Scott's Weblog The weblog of an IT pro specializing in cloud computing, virtualization, and networking, all with an open source view

Introduction to Networking: Part 1, The Basics

This is the kick-off to a series of posts introducing networking concepts to VMware administrators. Based on the feedback I’ve gotten in speaking to VMware admins, networking is an area in which a lot of VMware-focused folks aren’t particularly comfortable. So, I thought it might be helpful to put up a few blog posts on networking concepts for VMware administrators. (If you’re already familiar with networking concepts, you probably don’t need to read this—unless you just have some free time on your hands.)

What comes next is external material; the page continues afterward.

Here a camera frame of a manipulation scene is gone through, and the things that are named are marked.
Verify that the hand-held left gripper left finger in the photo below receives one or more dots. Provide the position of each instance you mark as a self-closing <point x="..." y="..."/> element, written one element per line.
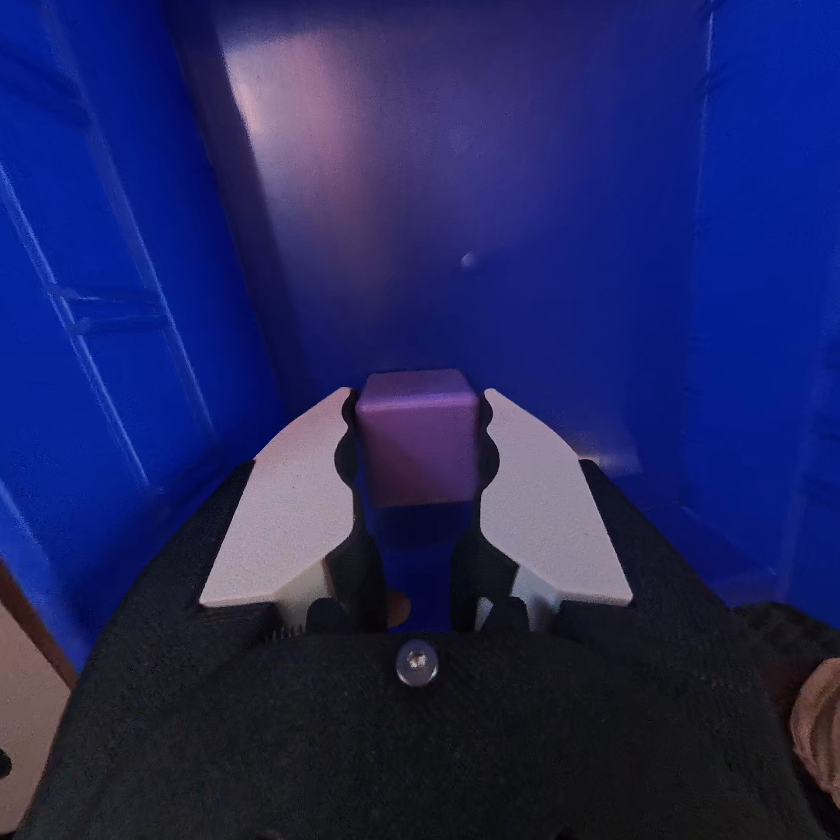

In this first article, I’ll cover some important networking basics. This will set the stage for discussions that will take place in future articles. Here are some of the topics that I’m going to cover in this first article:

  • Layer 2 versus Layer 3: the OSI and DoD models

  • Theory into reality: TCP/IP and Ethernet

  • Bridging, switching, and routing

  • Spanning Tree Protocol (STP)

  • ARP and Flooding

Ready? Let’s get started.

Layer 2 Versus Layer 3: The OSI and DoD Models

In networking, two “models” of how networked systems should communicate drive almost everything. In the beginning, there was the OSI (Open Systems Interconnection) model, a seven layer model that described and defined how two systems might communicate with each other in a standardized fashion across a network. This model is largely theoretical, but it is still important to understand because it shapes much of what is done today in networking. Each of these layers was written with the idea of being as generic and interoperable as possible; the idea was that you could have standards (or protocols) at each layer so that the layers could evolve somewhat independently of one another.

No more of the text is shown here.